En aquella época mi instituto tenía mucha fama. Lo llamaban "centro experimental" Nunca supe muy bien por qué. Tuve profesores buenos, malos y regulares. Igual que los compañeros. Algunos con ganas de estudiar y respetar a los profesores y otros faltando a las clases y reventándoselas al profesor.
Siempre empezaba el curso, por unas u otras causas, después del día del Pilar (12 de octubre) y todos, todos los años, había huelga de profesores que duraba aproximadamente un mes. Cosas de esa transición política idealizada.

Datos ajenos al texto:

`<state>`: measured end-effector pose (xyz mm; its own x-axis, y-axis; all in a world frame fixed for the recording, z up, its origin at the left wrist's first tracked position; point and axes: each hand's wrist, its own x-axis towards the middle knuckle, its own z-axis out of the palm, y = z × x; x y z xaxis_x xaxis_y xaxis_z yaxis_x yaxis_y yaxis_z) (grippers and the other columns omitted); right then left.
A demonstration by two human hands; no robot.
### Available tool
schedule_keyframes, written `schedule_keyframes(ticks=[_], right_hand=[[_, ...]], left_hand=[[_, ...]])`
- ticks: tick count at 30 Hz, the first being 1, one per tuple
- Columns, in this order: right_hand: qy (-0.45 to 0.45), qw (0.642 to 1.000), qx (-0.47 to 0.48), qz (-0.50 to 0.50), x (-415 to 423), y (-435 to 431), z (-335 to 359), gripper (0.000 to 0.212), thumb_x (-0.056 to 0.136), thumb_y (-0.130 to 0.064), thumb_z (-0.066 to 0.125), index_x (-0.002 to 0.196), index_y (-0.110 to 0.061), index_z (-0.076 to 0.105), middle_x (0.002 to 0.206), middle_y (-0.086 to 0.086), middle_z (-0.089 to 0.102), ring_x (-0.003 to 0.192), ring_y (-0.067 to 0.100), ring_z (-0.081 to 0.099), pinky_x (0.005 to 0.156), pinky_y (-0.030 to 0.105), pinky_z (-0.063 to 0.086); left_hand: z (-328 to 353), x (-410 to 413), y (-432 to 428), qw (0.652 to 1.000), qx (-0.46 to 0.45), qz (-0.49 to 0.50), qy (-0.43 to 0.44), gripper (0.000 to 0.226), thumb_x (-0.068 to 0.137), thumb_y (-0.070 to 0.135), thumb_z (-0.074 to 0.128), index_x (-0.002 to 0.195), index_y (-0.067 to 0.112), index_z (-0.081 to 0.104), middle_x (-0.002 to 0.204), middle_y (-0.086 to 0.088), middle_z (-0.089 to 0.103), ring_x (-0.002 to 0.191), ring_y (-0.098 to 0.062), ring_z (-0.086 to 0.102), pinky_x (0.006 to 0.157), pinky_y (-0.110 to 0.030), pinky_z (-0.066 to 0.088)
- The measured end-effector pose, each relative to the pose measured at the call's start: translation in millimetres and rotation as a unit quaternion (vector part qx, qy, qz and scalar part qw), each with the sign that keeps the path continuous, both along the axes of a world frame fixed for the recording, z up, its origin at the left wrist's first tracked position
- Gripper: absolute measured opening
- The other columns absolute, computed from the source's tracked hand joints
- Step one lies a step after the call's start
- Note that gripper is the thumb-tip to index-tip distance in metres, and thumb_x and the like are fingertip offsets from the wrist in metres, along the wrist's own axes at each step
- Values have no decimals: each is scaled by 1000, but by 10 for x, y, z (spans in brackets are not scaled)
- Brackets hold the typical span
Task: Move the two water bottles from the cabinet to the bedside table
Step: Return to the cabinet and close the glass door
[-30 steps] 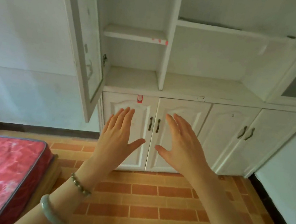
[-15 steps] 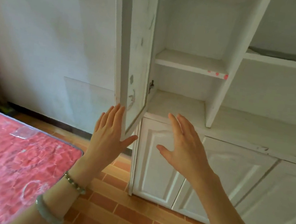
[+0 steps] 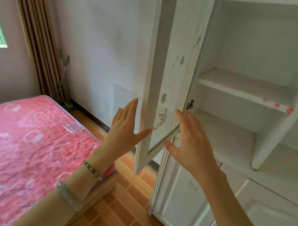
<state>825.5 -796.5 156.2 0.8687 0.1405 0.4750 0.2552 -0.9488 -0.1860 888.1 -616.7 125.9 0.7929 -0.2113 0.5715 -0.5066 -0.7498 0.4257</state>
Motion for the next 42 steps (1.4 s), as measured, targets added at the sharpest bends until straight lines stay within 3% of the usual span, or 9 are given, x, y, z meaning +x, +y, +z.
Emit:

Libertad sí que había. Nadie pasaba lista, ni informaban a los padres si sus hijos faltaban. No existían las reuniones con los padres. Los profesores y los alumnos fumaban donde les venía en gana. Incluso veíamos normal que un alumno, menor de edad pero con aspecto de mayor, paseara por el instituto de la mano de una joven profesora. Se habían enamorado.

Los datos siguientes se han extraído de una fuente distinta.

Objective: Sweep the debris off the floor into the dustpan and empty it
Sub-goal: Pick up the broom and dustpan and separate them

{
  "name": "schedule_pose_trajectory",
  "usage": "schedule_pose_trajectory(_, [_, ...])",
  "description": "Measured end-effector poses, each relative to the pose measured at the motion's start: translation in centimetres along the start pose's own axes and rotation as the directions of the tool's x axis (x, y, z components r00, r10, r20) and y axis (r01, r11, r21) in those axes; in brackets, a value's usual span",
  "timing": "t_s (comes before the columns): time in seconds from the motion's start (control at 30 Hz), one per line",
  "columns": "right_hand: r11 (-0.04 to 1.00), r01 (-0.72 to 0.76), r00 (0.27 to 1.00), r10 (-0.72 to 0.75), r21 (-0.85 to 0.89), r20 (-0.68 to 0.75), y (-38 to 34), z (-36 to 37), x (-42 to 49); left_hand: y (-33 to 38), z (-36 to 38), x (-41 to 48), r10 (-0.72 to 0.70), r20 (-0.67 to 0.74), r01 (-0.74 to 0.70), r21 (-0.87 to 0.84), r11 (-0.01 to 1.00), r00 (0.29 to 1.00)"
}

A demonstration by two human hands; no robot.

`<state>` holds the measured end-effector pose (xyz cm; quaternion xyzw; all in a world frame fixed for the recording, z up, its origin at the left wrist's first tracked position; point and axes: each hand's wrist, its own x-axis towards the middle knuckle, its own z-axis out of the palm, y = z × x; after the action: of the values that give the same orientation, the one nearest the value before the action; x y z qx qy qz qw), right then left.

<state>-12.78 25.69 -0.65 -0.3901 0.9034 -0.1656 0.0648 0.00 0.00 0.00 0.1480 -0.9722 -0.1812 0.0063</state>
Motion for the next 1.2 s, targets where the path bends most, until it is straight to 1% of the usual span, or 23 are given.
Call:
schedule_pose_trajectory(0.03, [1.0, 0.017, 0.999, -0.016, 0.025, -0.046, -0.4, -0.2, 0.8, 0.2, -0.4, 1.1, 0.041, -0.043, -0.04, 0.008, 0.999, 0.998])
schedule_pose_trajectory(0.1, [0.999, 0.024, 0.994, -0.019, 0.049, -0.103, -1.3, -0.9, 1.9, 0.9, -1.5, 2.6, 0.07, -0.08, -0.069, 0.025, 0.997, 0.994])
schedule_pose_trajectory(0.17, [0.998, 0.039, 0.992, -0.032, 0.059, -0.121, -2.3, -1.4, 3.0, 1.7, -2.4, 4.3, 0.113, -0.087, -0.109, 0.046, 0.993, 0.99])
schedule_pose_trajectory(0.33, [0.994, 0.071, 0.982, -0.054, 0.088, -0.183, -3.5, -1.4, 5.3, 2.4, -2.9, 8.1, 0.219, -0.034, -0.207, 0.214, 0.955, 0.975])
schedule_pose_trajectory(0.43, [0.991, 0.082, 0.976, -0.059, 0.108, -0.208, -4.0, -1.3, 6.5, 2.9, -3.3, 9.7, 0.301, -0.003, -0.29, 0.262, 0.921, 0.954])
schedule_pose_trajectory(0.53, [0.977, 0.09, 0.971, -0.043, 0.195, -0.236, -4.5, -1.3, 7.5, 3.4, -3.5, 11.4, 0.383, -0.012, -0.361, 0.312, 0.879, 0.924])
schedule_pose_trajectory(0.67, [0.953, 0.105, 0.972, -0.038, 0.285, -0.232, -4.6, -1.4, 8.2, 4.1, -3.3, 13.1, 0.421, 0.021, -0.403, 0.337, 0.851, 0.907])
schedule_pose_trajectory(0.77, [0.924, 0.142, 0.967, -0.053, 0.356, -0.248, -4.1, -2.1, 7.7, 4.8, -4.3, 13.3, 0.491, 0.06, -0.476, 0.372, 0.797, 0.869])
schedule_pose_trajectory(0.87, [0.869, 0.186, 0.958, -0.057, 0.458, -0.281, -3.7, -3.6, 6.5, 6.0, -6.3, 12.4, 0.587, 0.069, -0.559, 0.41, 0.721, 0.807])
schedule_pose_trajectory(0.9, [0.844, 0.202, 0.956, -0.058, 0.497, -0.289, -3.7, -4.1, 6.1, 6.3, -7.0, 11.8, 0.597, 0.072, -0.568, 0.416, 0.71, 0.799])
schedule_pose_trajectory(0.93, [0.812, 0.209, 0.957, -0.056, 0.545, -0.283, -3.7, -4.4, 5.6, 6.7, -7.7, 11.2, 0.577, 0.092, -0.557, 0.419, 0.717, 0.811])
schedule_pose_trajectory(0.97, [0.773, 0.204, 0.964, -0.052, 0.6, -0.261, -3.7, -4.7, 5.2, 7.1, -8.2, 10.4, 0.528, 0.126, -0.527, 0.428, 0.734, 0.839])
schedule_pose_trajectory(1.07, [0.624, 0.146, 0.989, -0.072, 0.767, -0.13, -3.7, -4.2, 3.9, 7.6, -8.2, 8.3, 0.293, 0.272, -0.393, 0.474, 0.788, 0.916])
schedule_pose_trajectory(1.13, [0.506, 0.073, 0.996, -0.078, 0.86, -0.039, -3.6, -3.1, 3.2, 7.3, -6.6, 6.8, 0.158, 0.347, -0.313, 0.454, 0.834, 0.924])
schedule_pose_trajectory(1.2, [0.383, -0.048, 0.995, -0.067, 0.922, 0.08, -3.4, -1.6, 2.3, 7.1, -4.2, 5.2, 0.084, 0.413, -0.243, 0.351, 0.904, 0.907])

En los comienzos, la urbanización pretendía ser un gran jardín donde crecían diez torres. Los caminos no eran cómo los actuales. Eran piedras planas colocadas encima del césped. Imposible pasear por esos caminos con coches de niños o sillas de ruedas. En las torres de abajo, donde yo vivía, apenas daba el sol, el césped no crecía y cuando llovía eso era un barrizal. Las piedras bailaban y era fácil que al pisar recibieras un salpicón de barro.
Mis hermanos, para ir a su colegio -iban solos, los mayores llevaban a los pequeños- tenían que atravesar el jardín en diagonal y el camino existente pasaba por encima del laguito. En invierno el agua del estanque se congelaba, las piedras de paso eran puro hielo y alguna vez algún niño resbaló y se mojó.

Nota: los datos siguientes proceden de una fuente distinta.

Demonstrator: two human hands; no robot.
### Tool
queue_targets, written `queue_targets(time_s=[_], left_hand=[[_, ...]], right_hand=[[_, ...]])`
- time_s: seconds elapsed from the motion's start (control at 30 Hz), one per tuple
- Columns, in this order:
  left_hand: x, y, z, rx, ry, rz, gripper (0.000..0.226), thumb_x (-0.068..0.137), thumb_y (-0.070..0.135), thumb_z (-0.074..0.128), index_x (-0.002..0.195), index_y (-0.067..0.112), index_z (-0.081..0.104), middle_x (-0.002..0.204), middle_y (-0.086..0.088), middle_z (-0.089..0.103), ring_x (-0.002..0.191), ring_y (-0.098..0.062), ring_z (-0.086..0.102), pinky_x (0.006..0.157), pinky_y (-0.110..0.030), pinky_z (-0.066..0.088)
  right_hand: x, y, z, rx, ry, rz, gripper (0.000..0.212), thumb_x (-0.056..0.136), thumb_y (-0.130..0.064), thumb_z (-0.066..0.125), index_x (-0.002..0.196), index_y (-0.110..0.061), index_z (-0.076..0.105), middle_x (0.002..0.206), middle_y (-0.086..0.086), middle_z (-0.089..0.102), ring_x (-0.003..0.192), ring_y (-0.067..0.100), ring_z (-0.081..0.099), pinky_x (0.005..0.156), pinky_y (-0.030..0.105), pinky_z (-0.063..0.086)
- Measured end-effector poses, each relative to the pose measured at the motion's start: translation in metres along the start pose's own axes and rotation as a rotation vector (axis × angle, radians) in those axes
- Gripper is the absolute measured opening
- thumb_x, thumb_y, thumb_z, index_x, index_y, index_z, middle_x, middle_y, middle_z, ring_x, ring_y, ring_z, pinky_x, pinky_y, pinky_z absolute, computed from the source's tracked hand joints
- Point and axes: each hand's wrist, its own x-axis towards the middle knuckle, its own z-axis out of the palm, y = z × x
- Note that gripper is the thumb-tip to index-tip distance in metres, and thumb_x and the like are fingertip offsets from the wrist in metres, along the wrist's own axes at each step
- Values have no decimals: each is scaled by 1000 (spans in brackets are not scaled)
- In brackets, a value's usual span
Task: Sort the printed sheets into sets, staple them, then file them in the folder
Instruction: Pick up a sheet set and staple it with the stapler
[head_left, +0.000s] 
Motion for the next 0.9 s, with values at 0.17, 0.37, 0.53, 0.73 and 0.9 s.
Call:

También era fácil empaparse con los aspersores, que solían ponerse en marcha a la hora de ir al colegio. Había que tener mucho ojo para ver en qué dirección escupían el agua, y echar a correr con la bolsa de libros antes de que el agua te atrapara en su retorno circular.
Al principio hubo una piscina cubierta que yo no llegué a conocer, en la zona del actual gimnasio. Desapareció y nunca supe por qué.
La Vaguada no existía. Toda esa zona era una escombrera donde venían camiones de todo Madrid para depositar desechos de obra. Así se fue rellenando. Cuando iban a iniciarse las obras del centro comercial hubo mucho movimiento vecinal opuesto, sobre todo entre los vecinos del Barrio del Pilar. En mi urbanización se unieron también vecinos a esas protestas. Su lema era "La Vaguada es nuestra" Incluso se plantaron árboles, que llegaron a crecer bastante, pero no consiguieron frenar la llegada de la maquinaria para las obras.
No había demasiados comercios. Mi madre compraba en el único supermercado de los alrededores, donde casi siempre había colas. O iba al mercado de isla de Tavira. O al mercado del Barrio del Pilar. Para ir allí había un microbús gratuito que llevaba a las señoras que no querían ir andando hasta allá. Nuestros "grandes almacenes" eran los almacenes "Simeón", situados encima del mercado. A mí me encantaba ir allí con mi madre. Había un señor muy educado, con traje, bajito pero muy erguido, que atendía cualquier pregunta o necesidad.
Hubo algunas épocas de psicosis y miedo. Extraños que habían subido en el ascensor con tiernas niñas y habían pretendido llevarlas a los oscuros trasteros. Exhibicionistas con gabardina merodeando en el jardín, enseñando sus atributos a niñas que jugaban a la comba, gitanos (¡ay, perdón que esto puede ser delito de odio!) al acecho, para robar cazadoras o relojes amenazando con una navaja o sin amenazar, que el susto el niño se lo llevaba igual.
Yo ya no soy vecina desde hace muchos años, pero mi madre sí sigue viviendo aquí y me hace recuento de todas las viudas que hay en su bloque. Ahora conozco más a la gente que cuando me vine a vivir aquí, a disgusto, en el año 1977. La visito, bajo a la piscina con ella y con mi tía y me encanta ver que los habitantes van cambiando y que la piscina está más llena de niños. Vuelve el barullo y la juventud que faltaron durante algunos años.